◆ **PROBLEM REQUIREMENTS**:
From the entries that follow, copy each line containing the word "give".

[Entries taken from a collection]
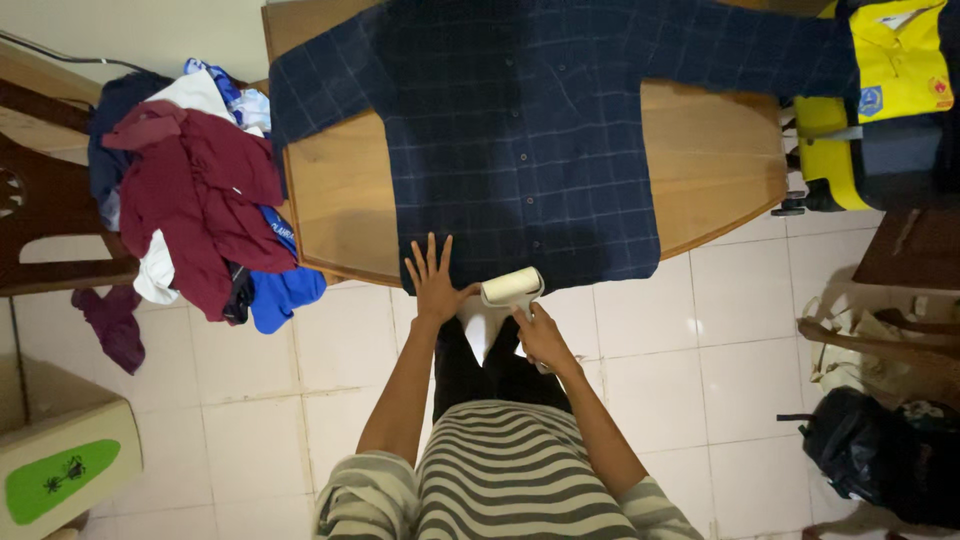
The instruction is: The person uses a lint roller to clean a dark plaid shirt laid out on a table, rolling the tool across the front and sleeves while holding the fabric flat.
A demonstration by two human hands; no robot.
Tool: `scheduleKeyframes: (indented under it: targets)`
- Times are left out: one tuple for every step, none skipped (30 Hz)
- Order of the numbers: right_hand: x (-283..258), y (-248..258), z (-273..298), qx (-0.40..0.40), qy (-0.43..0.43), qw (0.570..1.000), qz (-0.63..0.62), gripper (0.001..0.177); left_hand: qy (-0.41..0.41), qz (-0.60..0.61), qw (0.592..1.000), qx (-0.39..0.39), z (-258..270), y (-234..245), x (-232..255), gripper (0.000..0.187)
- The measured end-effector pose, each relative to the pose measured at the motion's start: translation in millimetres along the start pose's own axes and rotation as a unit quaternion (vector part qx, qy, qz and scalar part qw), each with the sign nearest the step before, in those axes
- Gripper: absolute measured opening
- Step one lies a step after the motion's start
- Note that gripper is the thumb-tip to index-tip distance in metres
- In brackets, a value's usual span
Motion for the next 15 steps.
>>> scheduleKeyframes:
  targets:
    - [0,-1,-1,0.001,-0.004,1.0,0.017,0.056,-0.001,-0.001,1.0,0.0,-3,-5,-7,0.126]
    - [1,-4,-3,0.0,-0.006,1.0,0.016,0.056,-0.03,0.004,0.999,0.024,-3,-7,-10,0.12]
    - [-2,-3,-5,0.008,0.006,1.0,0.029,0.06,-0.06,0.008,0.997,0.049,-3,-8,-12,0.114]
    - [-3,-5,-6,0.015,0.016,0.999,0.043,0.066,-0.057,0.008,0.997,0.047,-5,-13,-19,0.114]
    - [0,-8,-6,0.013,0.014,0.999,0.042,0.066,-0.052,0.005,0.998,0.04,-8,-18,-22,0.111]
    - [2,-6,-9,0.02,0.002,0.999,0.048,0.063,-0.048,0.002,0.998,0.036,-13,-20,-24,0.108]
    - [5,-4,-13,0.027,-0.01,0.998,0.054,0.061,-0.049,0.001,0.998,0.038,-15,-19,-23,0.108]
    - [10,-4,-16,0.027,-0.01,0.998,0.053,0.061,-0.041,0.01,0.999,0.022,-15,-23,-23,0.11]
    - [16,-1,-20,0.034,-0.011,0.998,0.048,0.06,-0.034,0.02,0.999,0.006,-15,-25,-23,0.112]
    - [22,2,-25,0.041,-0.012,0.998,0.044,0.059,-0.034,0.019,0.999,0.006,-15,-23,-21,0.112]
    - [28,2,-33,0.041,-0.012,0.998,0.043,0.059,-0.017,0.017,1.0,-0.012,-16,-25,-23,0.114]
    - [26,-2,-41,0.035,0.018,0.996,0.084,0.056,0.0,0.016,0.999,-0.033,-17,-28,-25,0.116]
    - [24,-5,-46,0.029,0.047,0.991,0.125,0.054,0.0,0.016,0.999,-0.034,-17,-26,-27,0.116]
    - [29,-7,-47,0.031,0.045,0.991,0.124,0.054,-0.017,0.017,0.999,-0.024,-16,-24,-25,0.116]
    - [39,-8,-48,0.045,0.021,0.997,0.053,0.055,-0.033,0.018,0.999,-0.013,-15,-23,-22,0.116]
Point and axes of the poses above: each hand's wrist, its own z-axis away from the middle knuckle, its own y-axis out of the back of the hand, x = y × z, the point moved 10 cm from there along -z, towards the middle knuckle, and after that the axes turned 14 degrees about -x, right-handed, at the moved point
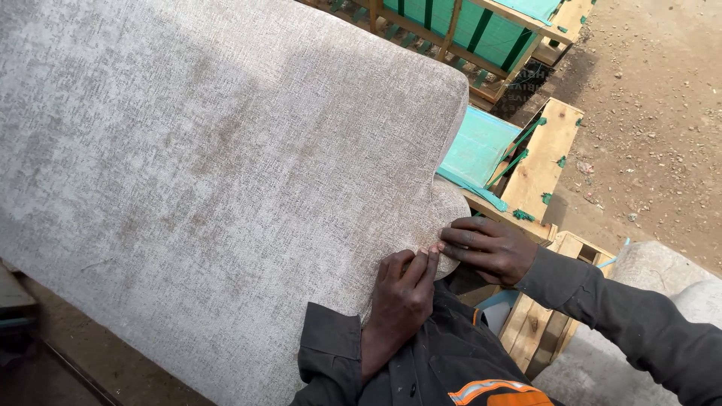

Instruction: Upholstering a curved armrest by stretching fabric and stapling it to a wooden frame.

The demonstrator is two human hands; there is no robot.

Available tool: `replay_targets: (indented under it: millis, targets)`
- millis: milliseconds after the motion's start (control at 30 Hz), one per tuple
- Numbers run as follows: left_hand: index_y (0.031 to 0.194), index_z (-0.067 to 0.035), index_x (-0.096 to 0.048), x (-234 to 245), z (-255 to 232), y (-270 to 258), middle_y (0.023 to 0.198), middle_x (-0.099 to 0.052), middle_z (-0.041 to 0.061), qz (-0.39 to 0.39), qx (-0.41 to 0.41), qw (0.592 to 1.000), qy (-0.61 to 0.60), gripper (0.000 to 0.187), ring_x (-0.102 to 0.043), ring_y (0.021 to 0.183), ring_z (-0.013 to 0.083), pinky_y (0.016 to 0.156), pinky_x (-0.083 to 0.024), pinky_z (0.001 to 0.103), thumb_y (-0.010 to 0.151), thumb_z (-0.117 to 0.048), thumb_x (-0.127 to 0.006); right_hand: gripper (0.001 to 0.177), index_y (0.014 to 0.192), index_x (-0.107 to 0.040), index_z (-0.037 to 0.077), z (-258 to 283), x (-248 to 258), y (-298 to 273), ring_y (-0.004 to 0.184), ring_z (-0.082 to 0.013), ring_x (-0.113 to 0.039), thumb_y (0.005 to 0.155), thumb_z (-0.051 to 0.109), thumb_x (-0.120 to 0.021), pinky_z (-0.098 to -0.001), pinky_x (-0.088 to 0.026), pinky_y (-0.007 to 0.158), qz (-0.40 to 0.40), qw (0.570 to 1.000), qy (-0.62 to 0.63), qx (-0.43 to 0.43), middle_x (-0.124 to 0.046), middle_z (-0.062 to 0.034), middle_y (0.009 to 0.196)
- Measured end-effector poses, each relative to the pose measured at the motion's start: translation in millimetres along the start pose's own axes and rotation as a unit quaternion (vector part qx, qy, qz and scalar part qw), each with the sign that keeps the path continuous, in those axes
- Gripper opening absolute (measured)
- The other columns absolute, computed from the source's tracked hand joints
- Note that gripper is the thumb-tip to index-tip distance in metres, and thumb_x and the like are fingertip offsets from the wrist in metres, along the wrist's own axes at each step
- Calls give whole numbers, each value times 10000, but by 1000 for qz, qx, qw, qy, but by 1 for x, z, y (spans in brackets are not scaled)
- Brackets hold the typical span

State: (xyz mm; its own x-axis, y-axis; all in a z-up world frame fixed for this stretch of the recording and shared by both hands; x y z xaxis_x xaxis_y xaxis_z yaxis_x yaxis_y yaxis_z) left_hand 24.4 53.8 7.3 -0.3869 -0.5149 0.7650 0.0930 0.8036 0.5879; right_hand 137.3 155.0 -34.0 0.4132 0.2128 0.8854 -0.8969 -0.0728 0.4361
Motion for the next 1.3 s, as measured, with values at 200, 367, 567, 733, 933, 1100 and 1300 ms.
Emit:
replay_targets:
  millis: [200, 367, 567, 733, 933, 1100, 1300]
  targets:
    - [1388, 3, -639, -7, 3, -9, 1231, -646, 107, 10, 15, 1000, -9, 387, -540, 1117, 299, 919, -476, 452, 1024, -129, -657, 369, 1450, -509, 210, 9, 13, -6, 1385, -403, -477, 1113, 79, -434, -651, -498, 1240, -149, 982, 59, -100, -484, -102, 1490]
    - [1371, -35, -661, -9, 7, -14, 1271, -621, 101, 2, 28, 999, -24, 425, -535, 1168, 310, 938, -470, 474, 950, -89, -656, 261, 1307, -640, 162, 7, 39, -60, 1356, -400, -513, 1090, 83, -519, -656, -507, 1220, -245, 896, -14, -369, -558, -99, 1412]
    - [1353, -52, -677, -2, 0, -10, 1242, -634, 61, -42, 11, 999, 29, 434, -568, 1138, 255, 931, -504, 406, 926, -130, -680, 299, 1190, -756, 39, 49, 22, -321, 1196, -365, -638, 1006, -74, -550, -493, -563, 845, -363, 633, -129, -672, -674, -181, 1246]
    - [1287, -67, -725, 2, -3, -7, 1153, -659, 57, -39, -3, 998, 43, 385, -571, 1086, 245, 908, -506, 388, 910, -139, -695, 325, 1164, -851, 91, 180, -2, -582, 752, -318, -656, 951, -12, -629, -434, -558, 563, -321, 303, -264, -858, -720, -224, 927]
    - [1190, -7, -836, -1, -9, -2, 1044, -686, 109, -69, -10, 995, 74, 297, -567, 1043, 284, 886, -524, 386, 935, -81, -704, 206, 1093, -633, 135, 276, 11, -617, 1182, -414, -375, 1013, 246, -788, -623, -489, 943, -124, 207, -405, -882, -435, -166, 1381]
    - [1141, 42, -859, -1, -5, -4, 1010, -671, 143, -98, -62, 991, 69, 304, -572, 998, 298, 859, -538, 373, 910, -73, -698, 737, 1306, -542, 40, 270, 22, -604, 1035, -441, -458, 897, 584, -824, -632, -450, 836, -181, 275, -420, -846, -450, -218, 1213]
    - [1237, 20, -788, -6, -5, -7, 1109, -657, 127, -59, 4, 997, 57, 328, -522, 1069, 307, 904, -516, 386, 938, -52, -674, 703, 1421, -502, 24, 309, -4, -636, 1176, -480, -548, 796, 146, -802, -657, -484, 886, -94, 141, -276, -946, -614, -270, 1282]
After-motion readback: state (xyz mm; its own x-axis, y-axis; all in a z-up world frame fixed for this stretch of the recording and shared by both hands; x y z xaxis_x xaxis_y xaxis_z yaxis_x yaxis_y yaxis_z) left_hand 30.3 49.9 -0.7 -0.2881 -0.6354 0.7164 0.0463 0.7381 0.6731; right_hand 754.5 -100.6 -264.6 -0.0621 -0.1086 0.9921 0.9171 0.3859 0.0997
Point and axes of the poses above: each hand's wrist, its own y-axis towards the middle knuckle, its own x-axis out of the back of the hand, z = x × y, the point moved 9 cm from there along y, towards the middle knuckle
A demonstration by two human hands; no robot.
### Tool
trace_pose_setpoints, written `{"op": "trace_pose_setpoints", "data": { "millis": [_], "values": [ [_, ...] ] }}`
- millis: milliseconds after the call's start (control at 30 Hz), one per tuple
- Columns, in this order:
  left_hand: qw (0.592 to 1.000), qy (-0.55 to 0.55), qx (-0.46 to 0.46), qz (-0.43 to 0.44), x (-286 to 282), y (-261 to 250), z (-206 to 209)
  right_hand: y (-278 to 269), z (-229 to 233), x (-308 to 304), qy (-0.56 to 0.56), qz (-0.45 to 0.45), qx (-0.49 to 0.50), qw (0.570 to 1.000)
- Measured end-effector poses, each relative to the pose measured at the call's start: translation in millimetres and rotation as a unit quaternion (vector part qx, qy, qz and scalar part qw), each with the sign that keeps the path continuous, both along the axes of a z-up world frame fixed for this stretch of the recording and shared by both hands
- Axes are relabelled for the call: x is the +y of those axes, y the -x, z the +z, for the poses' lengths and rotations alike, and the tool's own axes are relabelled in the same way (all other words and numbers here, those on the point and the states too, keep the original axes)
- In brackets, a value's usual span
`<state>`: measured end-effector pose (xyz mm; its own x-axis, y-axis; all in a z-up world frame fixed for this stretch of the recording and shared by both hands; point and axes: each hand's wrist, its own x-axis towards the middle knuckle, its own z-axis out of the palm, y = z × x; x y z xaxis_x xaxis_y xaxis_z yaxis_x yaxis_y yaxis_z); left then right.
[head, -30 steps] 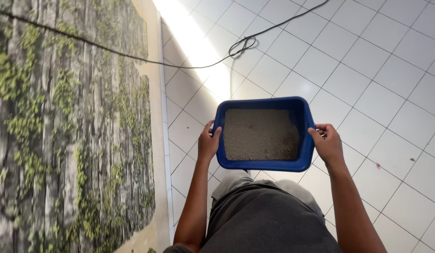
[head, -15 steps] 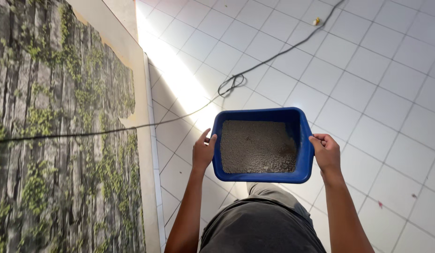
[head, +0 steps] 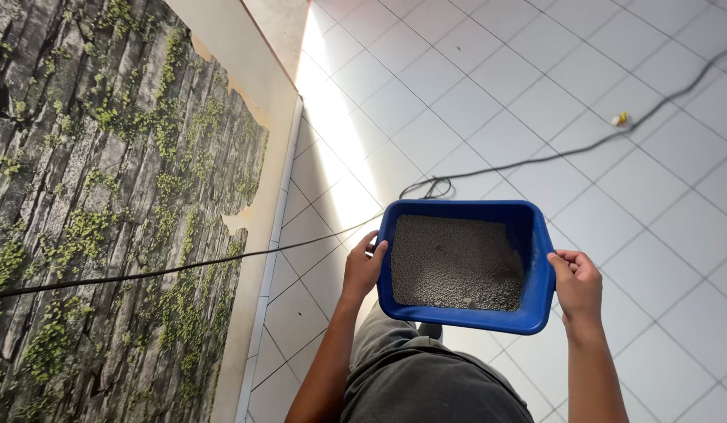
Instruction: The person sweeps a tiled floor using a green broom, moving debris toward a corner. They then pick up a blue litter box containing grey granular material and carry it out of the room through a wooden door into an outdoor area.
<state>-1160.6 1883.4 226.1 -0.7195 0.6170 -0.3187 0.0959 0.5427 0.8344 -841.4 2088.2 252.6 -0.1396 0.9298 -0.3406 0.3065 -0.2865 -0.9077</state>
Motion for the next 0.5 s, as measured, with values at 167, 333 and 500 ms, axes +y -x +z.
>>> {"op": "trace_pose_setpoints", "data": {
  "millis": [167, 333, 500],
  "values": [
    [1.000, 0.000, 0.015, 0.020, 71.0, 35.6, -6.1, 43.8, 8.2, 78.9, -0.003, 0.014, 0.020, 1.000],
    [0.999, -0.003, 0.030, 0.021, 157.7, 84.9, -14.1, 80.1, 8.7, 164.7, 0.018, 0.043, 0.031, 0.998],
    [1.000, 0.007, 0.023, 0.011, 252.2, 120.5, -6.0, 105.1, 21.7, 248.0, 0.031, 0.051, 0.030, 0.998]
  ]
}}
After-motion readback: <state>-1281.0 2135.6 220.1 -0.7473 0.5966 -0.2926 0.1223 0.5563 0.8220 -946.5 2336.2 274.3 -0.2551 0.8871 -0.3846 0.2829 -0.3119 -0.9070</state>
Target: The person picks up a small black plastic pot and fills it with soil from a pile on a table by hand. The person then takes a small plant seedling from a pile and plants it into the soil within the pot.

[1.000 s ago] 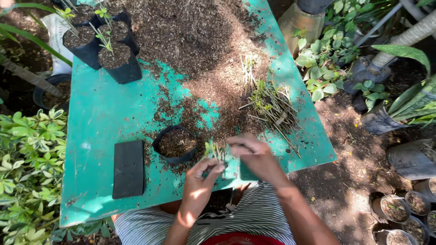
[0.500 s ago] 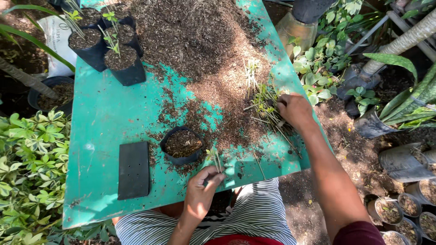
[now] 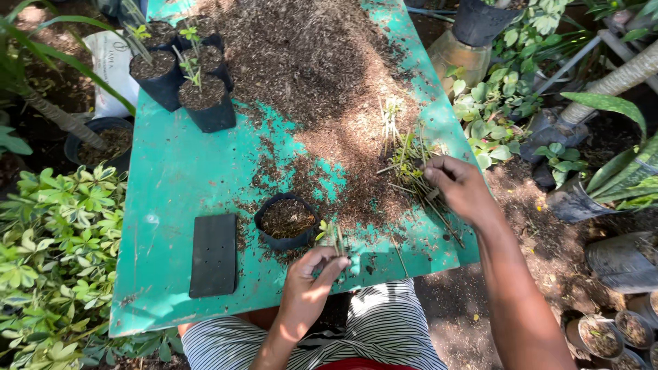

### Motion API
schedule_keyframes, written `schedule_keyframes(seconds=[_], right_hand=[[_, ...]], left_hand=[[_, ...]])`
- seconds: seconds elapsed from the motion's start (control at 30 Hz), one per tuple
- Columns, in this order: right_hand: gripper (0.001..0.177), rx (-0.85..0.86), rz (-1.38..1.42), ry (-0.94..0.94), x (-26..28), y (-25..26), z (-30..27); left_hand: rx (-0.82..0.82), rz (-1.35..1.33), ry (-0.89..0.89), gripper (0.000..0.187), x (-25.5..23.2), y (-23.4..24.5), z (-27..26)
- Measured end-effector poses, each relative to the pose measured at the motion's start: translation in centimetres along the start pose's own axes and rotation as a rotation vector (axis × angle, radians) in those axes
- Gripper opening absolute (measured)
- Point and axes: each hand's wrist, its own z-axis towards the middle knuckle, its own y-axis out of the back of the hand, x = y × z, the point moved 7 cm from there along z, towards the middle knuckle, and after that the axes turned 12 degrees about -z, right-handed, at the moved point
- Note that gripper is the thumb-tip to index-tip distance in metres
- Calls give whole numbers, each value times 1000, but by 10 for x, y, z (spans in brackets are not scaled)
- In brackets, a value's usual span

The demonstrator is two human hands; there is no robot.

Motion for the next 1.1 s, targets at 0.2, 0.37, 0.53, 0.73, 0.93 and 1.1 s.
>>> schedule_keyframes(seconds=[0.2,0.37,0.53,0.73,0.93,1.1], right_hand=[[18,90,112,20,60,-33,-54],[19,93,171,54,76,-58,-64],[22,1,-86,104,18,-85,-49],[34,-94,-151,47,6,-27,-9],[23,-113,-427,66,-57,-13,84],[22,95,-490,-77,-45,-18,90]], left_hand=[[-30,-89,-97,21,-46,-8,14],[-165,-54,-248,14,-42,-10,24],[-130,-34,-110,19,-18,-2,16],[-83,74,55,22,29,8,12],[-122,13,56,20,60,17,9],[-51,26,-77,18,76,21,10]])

◆ **OUTPUT FOR THIS TASK**:
- Calls give whole numbers, each value times 10000, but by 1000 for qz, qx, qw, qy, but by 1 for x, z, y (spans in brackets are not scaled)
- Calls give whole numbers, each value times 1000, but by 10 for x, y, z (spans in brackets are not scaled)

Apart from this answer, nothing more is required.